Recently there was a terrible incident in Israel.

A 32-year-old social worker, mother of an 8-month-old baby was brutally stabbed to death by her husband.

I find it incredibly disturbing that nobody saw it coming.
No one knew a thing.

There were no signs to anyone on the outside.
The husband seemed fine.
They seemed in love.
They seemed like a happy family.

The word “senseless” kept coming up again and again in the Israeli media. What a senseless death. What a senseless crime. As if somehow there could ever be any sense in a story of this kind. It makes no sense when someone young is taken away, plucked from life, for no reason at all.

Frankly, I must add that to me, car accidents, illness, and or natural causes that take a young person away from the family that loves them does not make much sense to me either.

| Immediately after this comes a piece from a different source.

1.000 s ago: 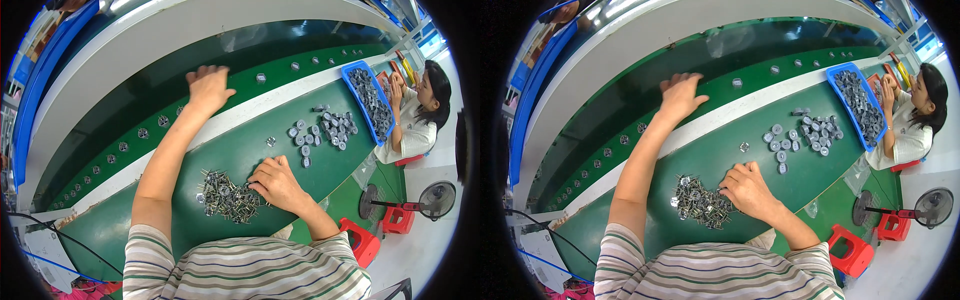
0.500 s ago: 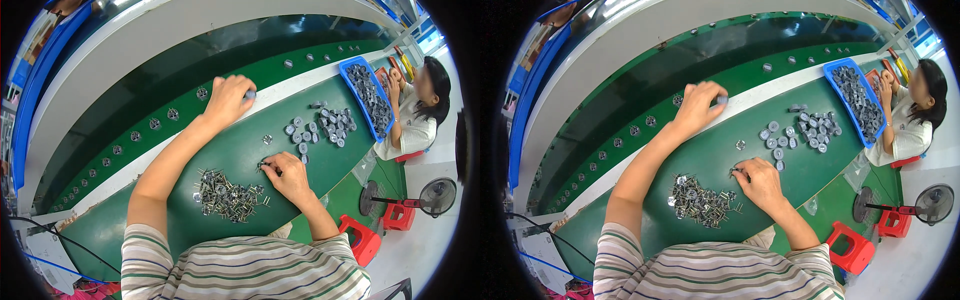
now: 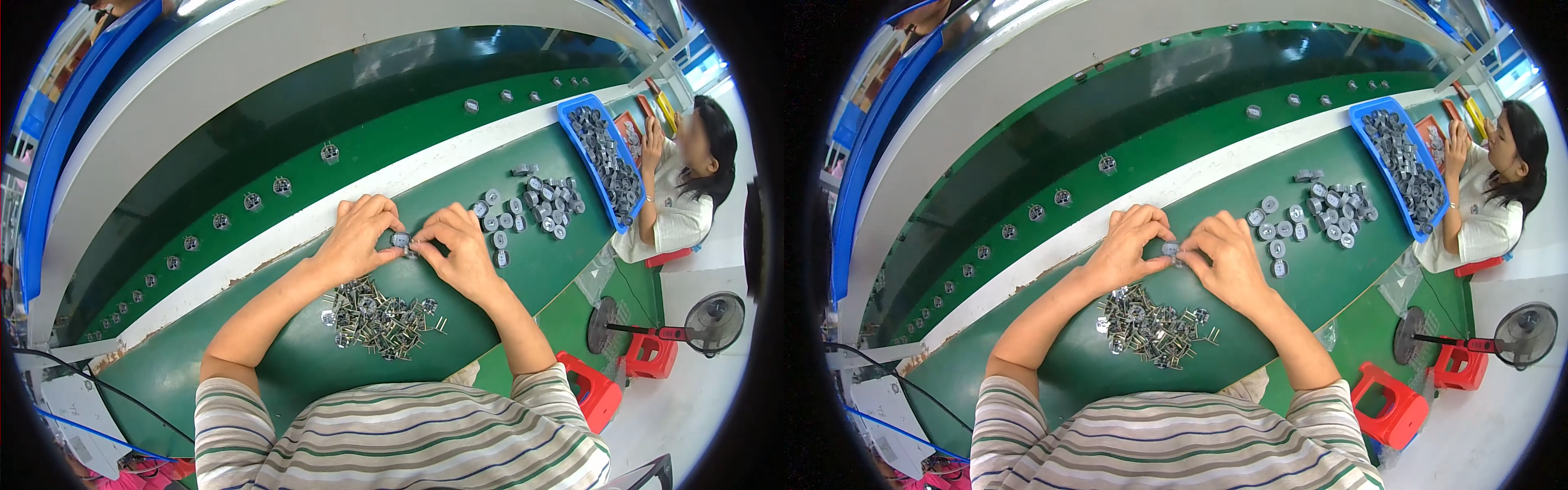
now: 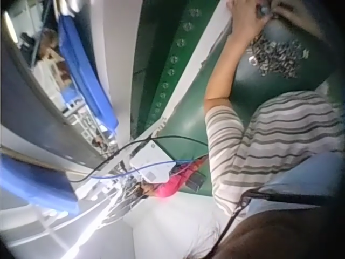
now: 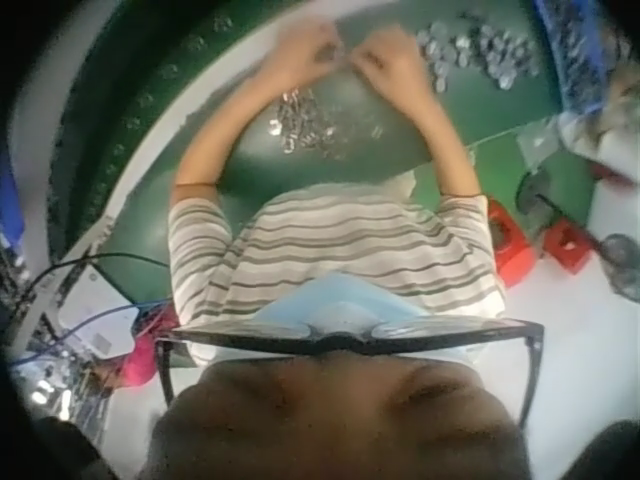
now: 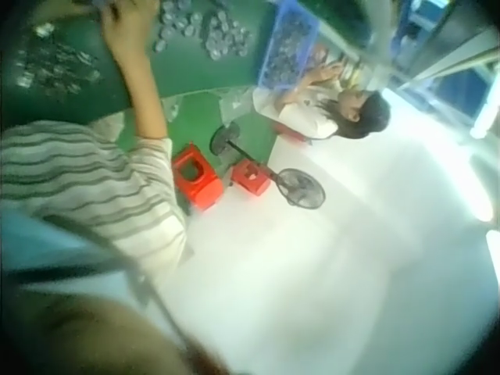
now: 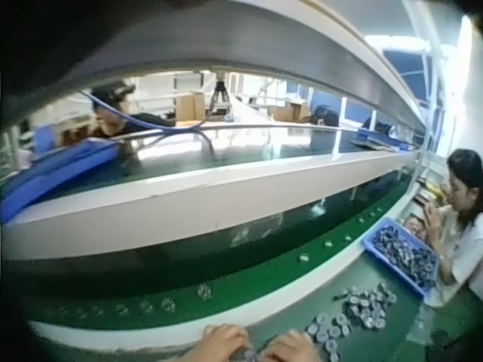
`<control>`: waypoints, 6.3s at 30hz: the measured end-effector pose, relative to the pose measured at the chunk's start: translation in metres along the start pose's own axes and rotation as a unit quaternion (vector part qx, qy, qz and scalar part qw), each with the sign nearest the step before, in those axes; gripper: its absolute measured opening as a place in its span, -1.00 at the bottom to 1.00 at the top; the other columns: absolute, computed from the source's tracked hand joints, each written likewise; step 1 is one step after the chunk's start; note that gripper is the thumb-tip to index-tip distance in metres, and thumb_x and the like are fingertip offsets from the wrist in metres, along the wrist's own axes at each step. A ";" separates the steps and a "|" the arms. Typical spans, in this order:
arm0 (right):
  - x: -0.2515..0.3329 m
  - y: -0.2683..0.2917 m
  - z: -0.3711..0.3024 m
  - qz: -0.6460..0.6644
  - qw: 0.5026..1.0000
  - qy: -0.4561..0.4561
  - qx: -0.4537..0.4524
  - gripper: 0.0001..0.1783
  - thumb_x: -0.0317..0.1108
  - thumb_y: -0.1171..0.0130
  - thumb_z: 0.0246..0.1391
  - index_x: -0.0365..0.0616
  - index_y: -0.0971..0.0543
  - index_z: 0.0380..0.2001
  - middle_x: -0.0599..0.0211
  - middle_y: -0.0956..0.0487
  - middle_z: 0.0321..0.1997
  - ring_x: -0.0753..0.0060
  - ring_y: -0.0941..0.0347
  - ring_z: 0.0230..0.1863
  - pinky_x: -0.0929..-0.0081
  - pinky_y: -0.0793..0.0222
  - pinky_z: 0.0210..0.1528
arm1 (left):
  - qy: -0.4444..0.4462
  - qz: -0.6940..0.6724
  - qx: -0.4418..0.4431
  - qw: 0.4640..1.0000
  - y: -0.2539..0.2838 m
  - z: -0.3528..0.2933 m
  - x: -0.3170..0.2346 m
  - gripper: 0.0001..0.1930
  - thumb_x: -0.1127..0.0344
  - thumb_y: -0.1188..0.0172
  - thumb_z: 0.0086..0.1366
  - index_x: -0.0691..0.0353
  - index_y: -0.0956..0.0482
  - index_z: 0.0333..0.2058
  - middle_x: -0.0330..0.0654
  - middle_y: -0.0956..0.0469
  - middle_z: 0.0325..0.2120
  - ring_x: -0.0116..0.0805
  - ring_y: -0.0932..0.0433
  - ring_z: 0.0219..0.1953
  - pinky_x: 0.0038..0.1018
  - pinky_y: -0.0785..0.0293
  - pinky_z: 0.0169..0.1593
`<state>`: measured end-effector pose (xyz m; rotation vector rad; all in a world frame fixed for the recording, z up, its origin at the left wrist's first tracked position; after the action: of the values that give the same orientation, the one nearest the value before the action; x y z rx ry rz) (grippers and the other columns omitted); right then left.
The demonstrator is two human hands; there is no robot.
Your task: The person assembles small metal pins into circular housings by hand, taking the pins from a plastic bin and inserting them into the housings.
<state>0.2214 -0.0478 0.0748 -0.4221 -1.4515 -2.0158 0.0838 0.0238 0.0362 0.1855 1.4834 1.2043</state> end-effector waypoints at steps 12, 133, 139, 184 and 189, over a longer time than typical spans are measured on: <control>0.002 -0.014 0.012 -0.061 0.996 0.045 -0.046 -0.84 -0.38 -0.56 -0.11 -0.02 -0.74 -0.42 0.52 -0.60 -0.29 0.32 -0.45 -0.09 0.22 -0.13 -0.03 | 0.006 -0.018 -0.028 0.999 -0.002 -0.002 0.005 -0.62 0.22 -0.61 0.04 0.12 -0.68 -0.19 -0.31 -0.50 -0.09 -0.30 -0.46 0.09 -0.23 -0.19 0.16; -0.021 -0.025 0.022 0.044 0.999 0.013 -0.022 -0.73 -0.57 -0.40 0.09 -0.19 -0.63 -0.12 0.22 -0.60 -0.27 0.14 -0.55 -0.22 0.26 -0.50 -0.19 | 0.034 -0.005 -0.085 0.996 0.011 0.008 0.015 -0.64 0.16 -0.61 0.05 0.09 -0.65 -0.25 -0.33 -0.59 -0.35 -0.26 -0.55 -0.15 -0.25 -0.31 -0.04; -0.020 0.021 -0.028 0.101 0.993 -0.062 -0.005 -0.62 -0.58 -0.34 0.21 -0.17 -0.62 0.09 0.25 -0.67 -0.13 0.27 -0.64 -0.14 0.39 -0.55 -0.12 | 0.084 0.100 -0.178 0.975 0.067 0.046 0.051 -0.75 0.18 -0.54 0.10 0.12 -0.74 -0.29 -0.20 -0.72 -0.34 -0.13 -0.67 -0.15 -0.13 -0.51 -0.08; -0.010 0.014 -0.008 0.076 0.995 -0.042 0.045 -0.53 -0.46 -0.46 0.08 -0.17 -0.54 0.06 0.11 -0.54 0.03 -0.06 -0.56 0.00 0.10 -0.54 0.02 | -0.009 -0.049 0.015 0.999 -0.001 0.025 -0.007 -0.79 0.30 -0.32 0.40 0.32 -0.68 -0.12 -0.02 -0.59 -0.19 0.01 -0.63 -0.15 -0.18 -0.59 -0.04; -0.039 -0.015 0.007 0.126 0.987 -0.089 0.049 -0.57 -0.50 -0.42 0.14 -0.22 -0.51 0.04 0.13 -0.55 -0.10 0.19 -0.58 -0.27 0.26 -0.54 -0.20 | 0.033 -0.078 -0.046 0.995 -0.016 0.036 0.002 -0.74 0.20 -0.31 0.42 0.32 -0.63 -0.26 0.04 -0.55 -0.30 0.13 -0.61 -0.22 -0.07 -0.55 -0.15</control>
<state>0.2406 -0.0263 0.0436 -0.7209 -1.5122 -1.7335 0.1199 0.0386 0.0299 -0.0316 1.4683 1.1581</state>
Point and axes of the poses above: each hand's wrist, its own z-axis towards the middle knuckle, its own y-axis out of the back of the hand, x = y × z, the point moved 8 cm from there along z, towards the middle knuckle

To me, it is senseless that this man did not understand the essence of what a relationship should be. It is senseless to take someone’s precious, precious life because of something they did or even worse something imagined that they did.

The hardest thing I find in teaching self-worth is shifting the paradigm.

When people feel worthless somehow that gives them a license to commit senseless actions. I have to add that those actions, that to us seem senseless, make complete sense to the people doing it.

“Ms.,” she says to me. “She kept looking at me like I’m nothing. So, I licked her out of her frame, ya know.”

This girl put the other girl in the hospital with broken ribs, a broken nose, fractured shoulder, and internal bleeding.

She definitely “licked her out of her frame.”

“No, I don’t know,” I say.

“Who cares what that woman thinks?” I add.

“Do you think you are nothing?” I ask.

“No,” she says.

But I know this woman well. I know she feels transparent in her own life.

When you feel unworthy, when you feel small, you will commit senseless actions. My students tell me the most outrageous stories, stories of incredible violence over things that to me seem ridiculous. So much violence is rooted in this need to be respected. The mere thought of disrespect triggers senseless actions.

I tell my students that no one makes you feel small; we do that to ourselves.

Somewhere on Israeli social media, someone asked,

“What did she do to make him snap?”

She didn’t have to do anything.

This had nothing to do with her, and everything to do with him.

My students tell me, “Ms., I can’t let them dis me and just walk away. I’m not gonna and let them take my respect.”

“No one can take your respect away,” I say.

“It’s always yours to keep.”

I think about this beautiful young woman in Israel who was taken away from her baby and her family in such a tragic way. I know that the core of change in domestic violence, and in violence at large, is a conversation about self worth.

Knowing that you are worthy of all the good in the world, knowing that you are enough and wonderful no matter what someone says about you or to you.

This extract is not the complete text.